[Task directions] The lines from the first line of the entries through the line containing "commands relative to" are to be repeated exactly, with both of those lines included.

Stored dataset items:
#####
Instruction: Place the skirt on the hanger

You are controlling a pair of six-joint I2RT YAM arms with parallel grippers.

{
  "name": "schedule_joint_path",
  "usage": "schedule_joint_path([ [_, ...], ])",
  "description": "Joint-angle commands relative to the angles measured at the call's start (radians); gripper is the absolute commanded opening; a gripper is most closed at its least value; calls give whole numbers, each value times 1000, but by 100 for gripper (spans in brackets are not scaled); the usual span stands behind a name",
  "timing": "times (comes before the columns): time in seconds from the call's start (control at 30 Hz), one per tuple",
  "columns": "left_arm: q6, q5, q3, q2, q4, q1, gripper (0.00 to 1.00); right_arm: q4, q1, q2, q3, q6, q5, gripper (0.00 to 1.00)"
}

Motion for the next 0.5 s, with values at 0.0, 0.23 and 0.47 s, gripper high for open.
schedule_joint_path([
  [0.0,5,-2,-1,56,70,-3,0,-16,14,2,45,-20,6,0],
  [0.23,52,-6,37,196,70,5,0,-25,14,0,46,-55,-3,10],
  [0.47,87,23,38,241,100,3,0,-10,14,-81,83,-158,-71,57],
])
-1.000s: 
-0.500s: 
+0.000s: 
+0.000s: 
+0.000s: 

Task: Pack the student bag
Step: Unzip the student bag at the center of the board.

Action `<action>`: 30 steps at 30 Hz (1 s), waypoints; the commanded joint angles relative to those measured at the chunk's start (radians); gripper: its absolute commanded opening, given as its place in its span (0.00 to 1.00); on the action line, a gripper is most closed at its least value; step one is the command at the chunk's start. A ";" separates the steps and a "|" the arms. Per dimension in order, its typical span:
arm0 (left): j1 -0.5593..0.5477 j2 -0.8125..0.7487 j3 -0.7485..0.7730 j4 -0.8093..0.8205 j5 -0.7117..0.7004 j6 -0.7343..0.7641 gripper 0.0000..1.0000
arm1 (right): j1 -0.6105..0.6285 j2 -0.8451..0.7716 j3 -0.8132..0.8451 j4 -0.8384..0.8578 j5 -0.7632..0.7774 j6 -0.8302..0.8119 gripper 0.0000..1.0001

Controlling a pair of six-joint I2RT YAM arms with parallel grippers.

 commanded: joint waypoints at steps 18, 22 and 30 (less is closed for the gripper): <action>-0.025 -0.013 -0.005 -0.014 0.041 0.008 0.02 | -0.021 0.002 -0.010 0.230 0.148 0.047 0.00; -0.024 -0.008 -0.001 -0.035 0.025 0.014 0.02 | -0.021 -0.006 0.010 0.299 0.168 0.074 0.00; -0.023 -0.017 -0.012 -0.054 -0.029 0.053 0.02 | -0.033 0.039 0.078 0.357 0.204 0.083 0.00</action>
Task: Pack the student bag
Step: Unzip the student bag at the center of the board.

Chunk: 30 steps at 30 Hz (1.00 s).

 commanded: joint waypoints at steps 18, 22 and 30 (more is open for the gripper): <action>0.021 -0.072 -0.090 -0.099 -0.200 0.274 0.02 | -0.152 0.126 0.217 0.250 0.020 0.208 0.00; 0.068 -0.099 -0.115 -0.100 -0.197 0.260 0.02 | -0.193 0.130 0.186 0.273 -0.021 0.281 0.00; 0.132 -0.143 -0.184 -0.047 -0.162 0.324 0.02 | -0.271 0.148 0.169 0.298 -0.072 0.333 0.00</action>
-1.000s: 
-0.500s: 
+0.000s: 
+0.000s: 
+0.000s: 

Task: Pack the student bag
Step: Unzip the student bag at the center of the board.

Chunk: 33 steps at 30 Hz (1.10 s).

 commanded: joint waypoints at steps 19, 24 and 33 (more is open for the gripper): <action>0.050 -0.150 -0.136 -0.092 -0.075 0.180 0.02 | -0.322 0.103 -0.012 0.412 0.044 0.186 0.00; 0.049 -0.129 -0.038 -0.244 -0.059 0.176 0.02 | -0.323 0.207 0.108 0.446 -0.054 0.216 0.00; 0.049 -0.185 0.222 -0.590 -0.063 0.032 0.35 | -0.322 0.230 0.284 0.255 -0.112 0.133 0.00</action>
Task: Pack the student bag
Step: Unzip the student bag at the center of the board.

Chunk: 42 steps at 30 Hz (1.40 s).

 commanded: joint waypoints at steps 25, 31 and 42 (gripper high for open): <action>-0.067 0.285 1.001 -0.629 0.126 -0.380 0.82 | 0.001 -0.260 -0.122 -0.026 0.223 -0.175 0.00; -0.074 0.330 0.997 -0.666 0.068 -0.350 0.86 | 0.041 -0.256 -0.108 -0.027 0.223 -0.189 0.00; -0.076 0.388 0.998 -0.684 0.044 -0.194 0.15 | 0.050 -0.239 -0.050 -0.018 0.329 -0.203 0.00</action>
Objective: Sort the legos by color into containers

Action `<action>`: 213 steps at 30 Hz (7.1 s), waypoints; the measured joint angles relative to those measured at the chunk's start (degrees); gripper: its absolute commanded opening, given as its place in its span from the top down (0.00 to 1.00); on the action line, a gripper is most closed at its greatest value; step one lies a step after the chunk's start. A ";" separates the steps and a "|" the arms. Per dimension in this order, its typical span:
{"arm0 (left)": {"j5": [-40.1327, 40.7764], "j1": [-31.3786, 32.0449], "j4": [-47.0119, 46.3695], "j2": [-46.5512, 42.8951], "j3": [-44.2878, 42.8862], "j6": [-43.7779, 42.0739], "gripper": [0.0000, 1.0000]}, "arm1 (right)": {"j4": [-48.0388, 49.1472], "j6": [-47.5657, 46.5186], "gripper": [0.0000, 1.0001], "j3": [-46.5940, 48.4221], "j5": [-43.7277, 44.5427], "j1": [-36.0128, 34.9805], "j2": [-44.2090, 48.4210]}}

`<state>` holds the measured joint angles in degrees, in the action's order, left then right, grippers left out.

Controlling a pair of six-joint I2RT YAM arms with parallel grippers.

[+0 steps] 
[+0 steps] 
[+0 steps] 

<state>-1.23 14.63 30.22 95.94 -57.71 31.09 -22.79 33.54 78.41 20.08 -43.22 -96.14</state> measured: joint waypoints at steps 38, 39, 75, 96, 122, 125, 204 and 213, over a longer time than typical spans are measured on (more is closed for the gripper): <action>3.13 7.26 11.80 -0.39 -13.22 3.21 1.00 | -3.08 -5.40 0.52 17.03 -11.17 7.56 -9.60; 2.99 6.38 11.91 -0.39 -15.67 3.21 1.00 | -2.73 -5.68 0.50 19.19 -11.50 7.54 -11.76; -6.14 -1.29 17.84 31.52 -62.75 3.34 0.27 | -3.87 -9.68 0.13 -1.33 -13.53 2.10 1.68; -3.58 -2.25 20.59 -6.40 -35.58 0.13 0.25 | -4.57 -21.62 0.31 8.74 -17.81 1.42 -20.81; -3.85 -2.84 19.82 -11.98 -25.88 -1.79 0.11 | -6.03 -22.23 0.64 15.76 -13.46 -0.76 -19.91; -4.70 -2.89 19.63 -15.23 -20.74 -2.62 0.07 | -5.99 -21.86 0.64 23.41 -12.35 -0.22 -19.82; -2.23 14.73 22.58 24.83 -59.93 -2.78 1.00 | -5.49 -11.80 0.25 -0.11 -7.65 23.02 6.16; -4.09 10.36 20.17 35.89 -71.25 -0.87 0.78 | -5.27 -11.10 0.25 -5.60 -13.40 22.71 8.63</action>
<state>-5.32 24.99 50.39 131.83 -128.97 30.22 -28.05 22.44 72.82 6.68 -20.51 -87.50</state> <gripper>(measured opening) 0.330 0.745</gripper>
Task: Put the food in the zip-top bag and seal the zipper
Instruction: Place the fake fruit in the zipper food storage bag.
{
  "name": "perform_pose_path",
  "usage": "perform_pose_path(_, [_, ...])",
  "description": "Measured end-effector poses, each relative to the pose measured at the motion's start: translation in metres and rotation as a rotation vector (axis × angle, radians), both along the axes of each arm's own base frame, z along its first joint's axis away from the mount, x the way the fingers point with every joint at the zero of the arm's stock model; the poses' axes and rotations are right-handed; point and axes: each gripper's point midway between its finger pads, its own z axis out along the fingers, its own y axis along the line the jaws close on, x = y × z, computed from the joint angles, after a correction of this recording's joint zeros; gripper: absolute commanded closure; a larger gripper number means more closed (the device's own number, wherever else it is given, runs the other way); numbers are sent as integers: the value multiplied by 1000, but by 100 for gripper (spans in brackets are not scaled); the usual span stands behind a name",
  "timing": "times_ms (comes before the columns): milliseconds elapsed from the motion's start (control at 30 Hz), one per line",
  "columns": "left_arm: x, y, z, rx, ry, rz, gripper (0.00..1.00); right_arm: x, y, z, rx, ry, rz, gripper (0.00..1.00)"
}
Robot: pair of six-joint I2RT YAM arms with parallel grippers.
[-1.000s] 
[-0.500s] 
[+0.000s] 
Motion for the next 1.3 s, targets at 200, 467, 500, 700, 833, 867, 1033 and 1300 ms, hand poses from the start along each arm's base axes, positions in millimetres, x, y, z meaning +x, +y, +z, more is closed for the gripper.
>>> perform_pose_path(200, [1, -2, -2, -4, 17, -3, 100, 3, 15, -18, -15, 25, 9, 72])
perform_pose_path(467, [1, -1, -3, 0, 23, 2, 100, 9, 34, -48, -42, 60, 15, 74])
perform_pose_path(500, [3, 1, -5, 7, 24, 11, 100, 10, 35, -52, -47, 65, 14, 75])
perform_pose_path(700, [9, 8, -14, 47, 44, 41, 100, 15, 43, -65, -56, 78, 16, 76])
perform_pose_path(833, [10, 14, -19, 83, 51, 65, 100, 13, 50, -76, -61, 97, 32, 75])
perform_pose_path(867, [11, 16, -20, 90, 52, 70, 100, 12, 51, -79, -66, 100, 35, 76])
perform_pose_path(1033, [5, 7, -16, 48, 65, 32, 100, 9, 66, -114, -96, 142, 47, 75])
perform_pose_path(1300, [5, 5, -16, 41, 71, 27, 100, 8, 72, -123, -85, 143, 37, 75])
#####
[Output of the task]
Instruction: Place the skirt on the hanger

You are controlling a pair of six-joint I2RT YAM arms with parallel grippers.

{
  "name": "schedule_joint_path",
  "usage": "schedule_joint_path([ [_, ...], ])",
  "description": "Joint-angle commands relative to the angles measured at the call's start (radians); gripper is the absolute commanded opening; a gripper is most closed at its least value; calls give whole numbers, each value times 1000, but by 100 for gripper (spans in brackets are not scaled); the usual span stands behind a name",

Work on this exercise is now finished.